*Activity*
Locate each line of the material that contains "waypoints", then return it.

********

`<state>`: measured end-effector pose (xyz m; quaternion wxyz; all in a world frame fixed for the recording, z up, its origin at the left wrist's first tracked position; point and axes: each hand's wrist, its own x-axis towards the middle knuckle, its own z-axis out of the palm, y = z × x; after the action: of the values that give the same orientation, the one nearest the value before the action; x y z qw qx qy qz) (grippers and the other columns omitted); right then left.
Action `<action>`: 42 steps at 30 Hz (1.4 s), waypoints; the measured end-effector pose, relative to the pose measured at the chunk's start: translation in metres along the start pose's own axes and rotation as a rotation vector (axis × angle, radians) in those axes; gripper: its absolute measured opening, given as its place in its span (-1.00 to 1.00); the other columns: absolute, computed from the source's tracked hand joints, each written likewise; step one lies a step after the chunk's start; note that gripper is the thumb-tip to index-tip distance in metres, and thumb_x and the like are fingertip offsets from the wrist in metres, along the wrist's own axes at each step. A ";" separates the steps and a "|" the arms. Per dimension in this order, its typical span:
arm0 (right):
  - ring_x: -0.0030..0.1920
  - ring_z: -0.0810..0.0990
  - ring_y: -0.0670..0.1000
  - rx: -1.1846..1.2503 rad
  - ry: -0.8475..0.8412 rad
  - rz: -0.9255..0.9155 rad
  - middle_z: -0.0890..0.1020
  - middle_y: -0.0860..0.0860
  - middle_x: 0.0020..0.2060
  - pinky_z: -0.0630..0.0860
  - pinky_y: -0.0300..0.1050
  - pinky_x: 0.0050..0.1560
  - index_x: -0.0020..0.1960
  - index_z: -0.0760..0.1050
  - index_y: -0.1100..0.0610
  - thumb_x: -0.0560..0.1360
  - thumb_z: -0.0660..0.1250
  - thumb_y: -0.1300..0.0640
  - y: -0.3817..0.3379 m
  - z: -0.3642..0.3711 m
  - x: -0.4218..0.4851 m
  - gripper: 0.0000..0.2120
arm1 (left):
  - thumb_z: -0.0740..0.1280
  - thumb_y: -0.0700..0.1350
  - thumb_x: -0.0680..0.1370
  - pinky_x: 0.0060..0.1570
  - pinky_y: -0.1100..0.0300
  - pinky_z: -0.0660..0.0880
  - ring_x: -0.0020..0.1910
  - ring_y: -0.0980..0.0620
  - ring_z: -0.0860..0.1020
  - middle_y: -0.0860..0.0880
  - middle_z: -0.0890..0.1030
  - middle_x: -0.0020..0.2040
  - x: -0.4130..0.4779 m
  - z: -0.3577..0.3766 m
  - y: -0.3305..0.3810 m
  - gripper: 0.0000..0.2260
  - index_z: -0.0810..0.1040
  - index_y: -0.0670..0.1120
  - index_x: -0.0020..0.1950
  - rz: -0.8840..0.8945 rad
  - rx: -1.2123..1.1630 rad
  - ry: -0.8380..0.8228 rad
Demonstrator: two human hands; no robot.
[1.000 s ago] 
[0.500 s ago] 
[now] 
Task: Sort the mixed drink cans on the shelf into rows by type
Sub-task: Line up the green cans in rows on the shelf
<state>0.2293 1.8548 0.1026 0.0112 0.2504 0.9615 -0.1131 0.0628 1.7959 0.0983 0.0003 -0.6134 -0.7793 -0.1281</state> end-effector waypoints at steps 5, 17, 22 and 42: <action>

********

*Exercise result*
Action `<action>`: 42 steps at 30 Hz (1.4 s), waypoints; the measured end-effector pose, relative to the pose measured at the chunk's start: translation in metres along the start pose's own axes and rotation as a rotation vector (axis × angle, radians) in those axes; gripper: its absolute measured opening, given as its place in its span (-1.00 to 1.00); the other columns: absolute, computed from the source's tracked hand joints, each written likewise; step one lies a step after the chunk's start; note that gripper is the thumb-tip to index-tip distance in metres, and thumb_x and the like are fingertip offsets from the wrist in metres, along the wrist's own axes at each step. A ";" separates the steps and a "|" the arms. Per dimension in this order, its typical span:
<state>0.2293 1.8548 0.1026 0.0112 0.2504 0.9615 -0.1131 0.0628 1.7959 0.0983 0.0003 -0.6134 -0.7793 -0.1281</state> end-effector waypoints at steps 5, 17, 22 and 42: <action>

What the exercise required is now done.